• _DIRECTIONS_:
Search the data for the string "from" and gather each line it is in.

• _DATASET EXCERPT_:
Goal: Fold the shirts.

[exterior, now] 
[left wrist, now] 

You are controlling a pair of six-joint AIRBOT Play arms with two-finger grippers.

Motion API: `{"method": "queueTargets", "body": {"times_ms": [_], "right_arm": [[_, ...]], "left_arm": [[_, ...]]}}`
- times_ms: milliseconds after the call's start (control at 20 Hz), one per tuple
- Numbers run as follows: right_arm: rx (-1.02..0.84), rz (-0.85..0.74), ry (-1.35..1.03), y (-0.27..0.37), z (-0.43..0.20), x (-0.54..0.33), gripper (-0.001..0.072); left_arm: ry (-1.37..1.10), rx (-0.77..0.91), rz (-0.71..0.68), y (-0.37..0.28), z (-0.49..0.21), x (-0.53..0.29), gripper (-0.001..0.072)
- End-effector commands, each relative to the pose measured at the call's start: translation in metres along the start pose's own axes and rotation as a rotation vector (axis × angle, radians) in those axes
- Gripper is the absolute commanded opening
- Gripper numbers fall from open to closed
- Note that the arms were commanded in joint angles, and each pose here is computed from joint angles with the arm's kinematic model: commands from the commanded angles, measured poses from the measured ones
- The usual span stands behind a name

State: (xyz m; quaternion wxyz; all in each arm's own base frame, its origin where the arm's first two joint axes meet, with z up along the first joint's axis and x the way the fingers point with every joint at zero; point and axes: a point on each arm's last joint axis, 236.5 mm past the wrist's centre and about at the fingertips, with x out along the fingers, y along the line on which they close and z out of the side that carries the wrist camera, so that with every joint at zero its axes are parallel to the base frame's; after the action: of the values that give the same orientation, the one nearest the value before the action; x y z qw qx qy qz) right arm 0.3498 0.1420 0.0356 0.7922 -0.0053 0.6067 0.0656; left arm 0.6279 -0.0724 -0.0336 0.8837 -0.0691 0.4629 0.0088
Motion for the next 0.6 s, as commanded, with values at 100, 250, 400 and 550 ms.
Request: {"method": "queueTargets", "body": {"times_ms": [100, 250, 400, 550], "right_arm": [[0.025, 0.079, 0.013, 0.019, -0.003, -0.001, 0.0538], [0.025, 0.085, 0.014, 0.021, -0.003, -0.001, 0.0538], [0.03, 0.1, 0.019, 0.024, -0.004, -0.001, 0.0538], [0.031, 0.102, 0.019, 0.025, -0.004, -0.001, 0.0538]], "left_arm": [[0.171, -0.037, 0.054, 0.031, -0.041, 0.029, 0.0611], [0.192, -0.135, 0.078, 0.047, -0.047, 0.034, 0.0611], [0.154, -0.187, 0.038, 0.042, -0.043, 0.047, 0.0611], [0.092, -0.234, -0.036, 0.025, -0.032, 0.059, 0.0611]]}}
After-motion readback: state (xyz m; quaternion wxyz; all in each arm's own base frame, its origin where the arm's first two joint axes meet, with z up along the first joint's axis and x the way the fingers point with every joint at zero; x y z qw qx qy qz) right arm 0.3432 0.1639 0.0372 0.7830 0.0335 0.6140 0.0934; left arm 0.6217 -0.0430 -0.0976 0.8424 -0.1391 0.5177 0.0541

• _THE ANSWER_:
- Gripper numbers fall from open to closed
- Note that the arms were commanded in joint angles, and each pose here is computed from joint angles with the arm's kinematic model: commands from the commanded angles, measured poses from the measured ones

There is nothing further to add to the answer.